- Requirement -
What is needed is an exact copy of the entries, with the pictures excluded.

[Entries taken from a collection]
**********

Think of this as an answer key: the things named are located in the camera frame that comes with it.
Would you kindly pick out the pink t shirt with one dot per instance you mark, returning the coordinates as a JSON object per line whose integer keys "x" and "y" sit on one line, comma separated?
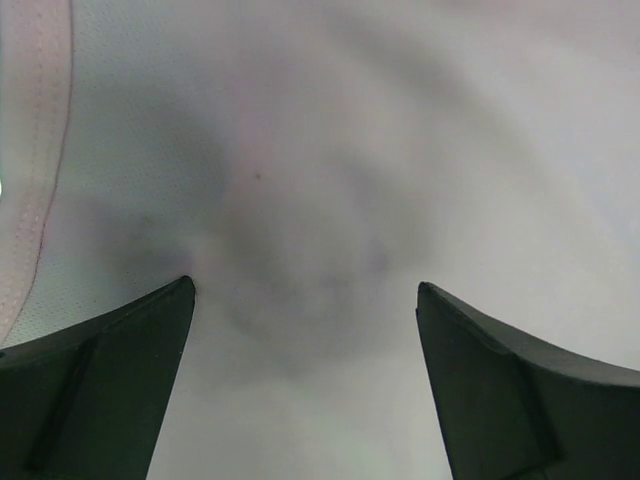
{"x": 308, "y": 164}

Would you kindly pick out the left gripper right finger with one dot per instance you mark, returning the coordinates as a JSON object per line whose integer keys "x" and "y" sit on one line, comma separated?
{"x": 513, "y": 406}

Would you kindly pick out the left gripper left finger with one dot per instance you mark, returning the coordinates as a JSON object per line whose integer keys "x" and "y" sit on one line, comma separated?
{"x": 88, "y": 401}

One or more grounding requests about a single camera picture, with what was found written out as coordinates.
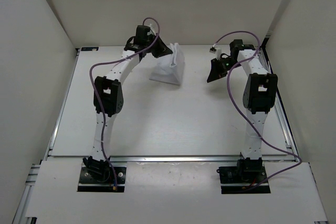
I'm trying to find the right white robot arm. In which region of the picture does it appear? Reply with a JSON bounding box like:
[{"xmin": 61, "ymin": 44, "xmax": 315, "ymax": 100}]
[{"xmin": 207, "ymin": 39, "xmax": 278, "ymax": 182}]

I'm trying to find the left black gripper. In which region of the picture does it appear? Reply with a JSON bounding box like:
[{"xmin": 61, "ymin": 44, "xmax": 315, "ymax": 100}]
[{"xmin": 143, "ymin": 33, "xmax": 172, "ymax": 58}]

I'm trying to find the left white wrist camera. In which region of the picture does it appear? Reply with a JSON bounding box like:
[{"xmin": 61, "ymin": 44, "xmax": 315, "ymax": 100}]
[{"xmin": 147, "ymin": 24, "xmax": 156, "ymax": 36}]

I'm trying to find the white skirt cloth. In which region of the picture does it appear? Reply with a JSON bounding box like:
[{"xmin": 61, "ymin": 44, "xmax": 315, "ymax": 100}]
[{"xmin": 149, "ymin": 43, "xmax": 185, "ymax": 86}]

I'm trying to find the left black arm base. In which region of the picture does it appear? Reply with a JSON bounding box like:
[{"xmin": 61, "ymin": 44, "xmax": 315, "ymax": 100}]
[{"xmin": 77, "ymin": 157, "xmax": 127, "ymax": 193}]

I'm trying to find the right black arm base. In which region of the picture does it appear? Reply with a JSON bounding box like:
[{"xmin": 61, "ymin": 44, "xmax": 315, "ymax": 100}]
[{"xmin": 216, "ymin": 158, "xmax": 271, "ymax": 195}]

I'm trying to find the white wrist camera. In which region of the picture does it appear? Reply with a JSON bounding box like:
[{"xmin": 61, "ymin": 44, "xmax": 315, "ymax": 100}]
[
  {"xmin": 209, "ymin": 45, "xmax": 222, "ymax": 60},
  {"xmin": 147, "ymin": 24, "xmax": 156, "ymax": 36}
]

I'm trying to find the left blue corner label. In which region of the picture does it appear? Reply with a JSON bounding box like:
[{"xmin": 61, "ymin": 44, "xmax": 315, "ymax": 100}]
[{"xmin": 81, "ymin": 47, "xmax": 99, "ymax": 51}]

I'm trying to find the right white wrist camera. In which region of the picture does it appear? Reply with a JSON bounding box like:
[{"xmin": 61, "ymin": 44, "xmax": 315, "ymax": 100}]
[{"xmin": 209, "ymin": 45, "xmax": 222, "ymax": 60}]

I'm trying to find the aluminium frame rail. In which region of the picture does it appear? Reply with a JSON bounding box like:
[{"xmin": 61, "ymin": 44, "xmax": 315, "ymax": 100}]
[{"xmin": 45, "ymin": 155, "xmax": 295, "ymax": 163}]

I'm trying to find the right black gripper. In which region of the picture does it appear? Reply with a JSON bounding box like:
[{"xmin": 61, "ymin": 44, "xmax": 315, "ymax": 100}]
[{"xmin": 207, "ymin": 57, "xmax": 242, "ymax": 83}]

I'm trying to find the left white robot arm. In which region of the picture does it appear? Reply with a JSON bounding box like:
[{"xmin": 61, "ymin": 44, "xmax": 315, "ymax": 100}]
[{"xmin": 83, "ymin": 25, "xmax": 172, "ymax": 183}]

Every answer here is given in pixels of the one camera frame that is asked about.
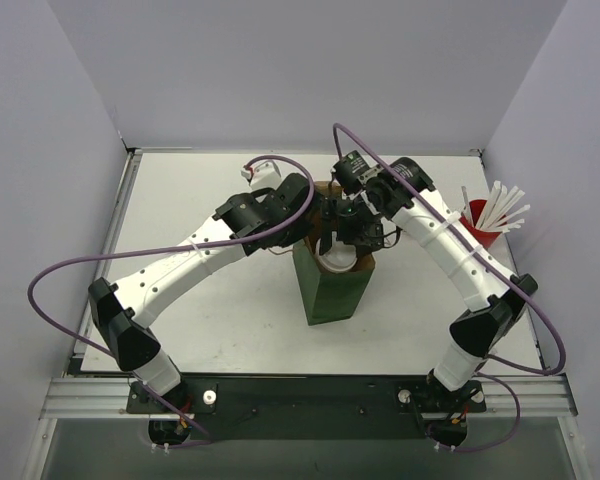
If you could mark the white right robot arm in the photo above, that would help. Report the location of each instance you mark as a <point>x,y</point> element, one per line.
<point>407,197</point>

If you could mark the brown cardboard cup carrier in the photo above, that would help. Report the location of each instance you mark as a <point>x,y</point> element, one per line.
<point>328,188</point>

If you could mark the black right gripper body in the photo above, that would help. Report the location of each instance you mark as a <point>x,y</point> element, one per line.
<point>362,232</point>

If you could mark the green paper bag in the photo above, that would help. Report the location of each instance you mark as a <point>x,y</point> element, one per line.
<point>329,297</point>

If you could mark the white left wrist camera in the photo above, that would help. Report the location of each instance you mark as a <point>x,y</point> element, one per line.
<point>262,176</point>

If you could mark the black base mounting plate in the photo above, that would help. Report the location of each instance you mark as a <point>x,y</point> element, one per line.
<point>312,407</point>

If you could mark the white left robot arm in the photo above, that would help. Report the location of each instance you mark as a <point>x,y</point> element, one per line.
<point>124,310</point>

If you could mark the aluminium rail frame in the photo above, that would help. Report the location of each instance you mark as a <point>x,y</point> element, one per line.
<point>398,327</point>

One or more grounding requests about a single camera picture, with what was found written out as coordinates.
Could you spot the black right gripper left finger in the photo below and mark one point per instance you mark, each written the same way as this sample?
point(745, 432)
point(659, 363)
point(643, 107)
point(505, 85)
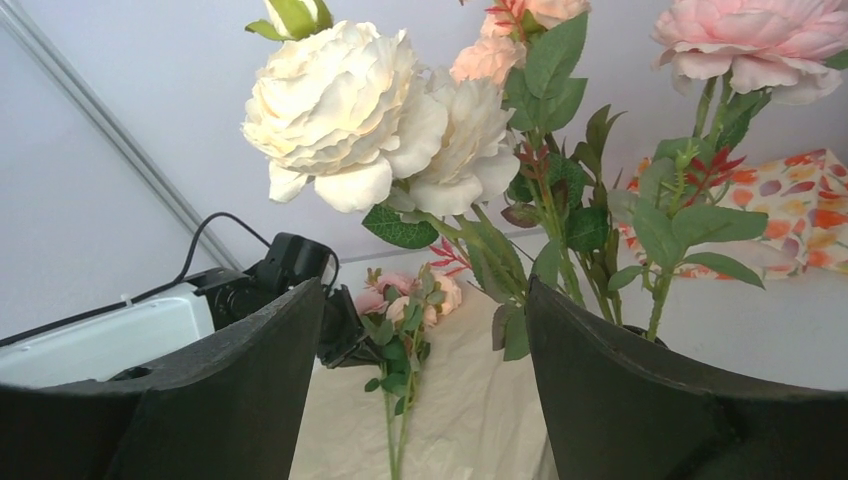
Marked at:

**********

- Answer to this problem -
Think of this as an answer key: the things named are located in the camera frame that comes with it.
Would you kindly pick out the pink t shirt with one dot per instance you mark, returning the coordinates as a JSON object per line whose integer keys "x" and "y" sit on one line, comma separated?
{"x": 308, "y": 164}

Would you kindly pick out the left gripper right finger with one dot per instance you mark, returning the coordinates as a JSON object per line whose integer keys "x" and "y" sit on one line, comma separated?
{"x": 513, "y": 406}

Would you kindly pick out the left gripper left finger with one dot per instance you mark, returning the coordinates as a JSON object per line whose integer keys "x" and "y" sit on one line, comma separated?
{"x": 88, "y": 401}

One or more grounding requests about a single camera picture, with what was found written out as coordinates.
I'm trying to find the right white robot arm. In which region of the picture does it appear? Reply with a JSON bounding box like:
[{"xmin": 61, "ymin": 44, "xmax": 315, "ymax": 100}]
[{"xmin": 207, "ymin": 39, "xmax": 278, "ymax": 182}]

I'm trying to find the left black gripper. In which region of the picture does it appear? Reply with a JSON bounding box like:
[{"xmin": 61, "ymin": 44, "xmax": 315, "ymax": 100}]
[{"xmin": 143, "ymin": 33, "xmax": 172, "ymax": 58}]

I'm trying to find the left white wrist camera. In which region of the picture does it appear? Reply with a JSON bounding box like:
[{"xmin": 61, "ymin": 44, "xmax": 315, "ymax": 100}]
[{"xmin": 147, "ymin": 24, "xmax": 156, "ymax": 36}]

I'm trying to find the white skirt cloth. In which region of the picture does it appear? Reply with a JSON bounding box like:
[{"xmin": 61, "ymin": 44, "xmax": 315, "ymax": 100}]
[{"xmin": 149, "ymin": 43, "xmax": 185, "ymax": 86}]

I'm trying to find the left black arm base. In which region of the picture does it appear? Reply with a JSON bounding box like:
[{"xmin": 61, "ymin": 44, "xmax": 315, "ymax": 100}]
[{"xmin": 77, "ymin": 157, "xmax": 127, "ymax": 193}]

I'm trying to find the right black arm base. In which region of the picture does it appear? Reply with a JSON bounding box like:
[{"xmin": 61, "ymin": 44, "xmax": 315, "ymax": 100}]
[{"xmin": 216, "ymin": 158, "xmax": 271, "ymax": 195}]

I'm trying to find the white wrist camera. In which region of the picture does it appear? Reply with a JSON bounding box like:
[{"xmin": 61, "ymin": 44, "xmax": 315, "ymax": 100}]
[
  {"xmin": 209, "ymin": 45, "xmax": 222, "ymax": 60},
  {"xmin": 147, "ymin": 24, "xmax": 156, "ymax": 36}
]

I'm trying to find the left blue corner label. In which region of the picture does it appear? Reply with a JSON bounding box like:
[{"xmin": 61, "ymin": 44, "xmax": 315, "ymax": 100}]
[{"xmin": 81, "ymin": 47, "xmax": 99, "ymax": 51}]

I'm trying to find the right white wrist camera. In which region of the picture does it appear? Reply with a JSON bounding box like:
[{"xmin": 61, "ymin": 44, "xmax": 315, "ymax": 100}]
[{"xmin": 209, "ymin": 45, "xmax": 222, "ymax": 60}]

I'm trying to find the aluminium frame rail. In which region of the picture does it appear? Reply with a JSON bounding box like:
[{"xmin": 61, "ymin": 44, "xmax": 315, "ymax": 100}]
[{"xmin": 45, "ymin": 155, "xmax": 295, "ymax": 163}]

I'm trying to find the right black gripper. In which region of the picture does it appear? Reply with a JSON bounding box like:
[{"xmin": 61, "ymin": 44, "xmax": 315, "ymax": 100}]
[{"xmin": 207, "ymin": 57, "xmax": 242, "ymax": 83}]

I'm trying to find the left white robot arm. In which region of the picture does it appear? Reply with a JSON bounding box like:
[{"xmin": 61, "ymin": 44, "xmax": 315, "ymax": 100}]
[{"xmin": 83, "ymin": 25, "xmax": 172, "ymax": 183}]

Every answer here is given in pixels of the one camera frame that is asked about.
If you could mark the white right robot arm in the photo above, that would help. Report the location of each instance you mark as a <point>x,y</point> element, one per line.
<point>407,197</point>

If you could mark the brown cardboard cup carrier in the photo above, that would help. Report the location of each instance you mark as a <point>x,y</point> element, one per line.
<point>328,188</point>

If you could mark the black right gripper body in the photo above, that would help. Report the location of each instance you mark as a <point>x,y</point> element, one per line.
<point>362,232</point>

If you could mark the green paper bag in the photo above, that would help. Report the location of each instance you mark as a <point>x,y</point> element, one per line.
<point>329,297</point>

If you could mark the white left wrist camera in the photo above, that would help. Report the location of each instance you mark as a <point>x,y</point> element, one per line.
<point>262,176</point>

If you could mark the black base mounting plate in the photo above, that would help. Report the location of each instance you mark as a <point>x,y</point> element, one per line.
<point>312,407</point>

If you could mark the white left robot arm in the photo above, that would help. Report the location of each instance you mark as a <point>x,y</point> element, one per line.
<point>124,310</point>

If you could mark the aluminium rail frame in the photo above, that would help. Report the location of each instance you mark as a <point>x,y</point> element, one per line.
<point>398,327</point>

One or more grounding requests about a single camera picture, with what was found written out as coordinates.
Could you spot the black right gripper left finger in the photo below and mark one point per instance you mark, each written the same way as this sample?
point(745, 432)
point(659, 363)
point(643, 107)
point(505, 85)
Marked at:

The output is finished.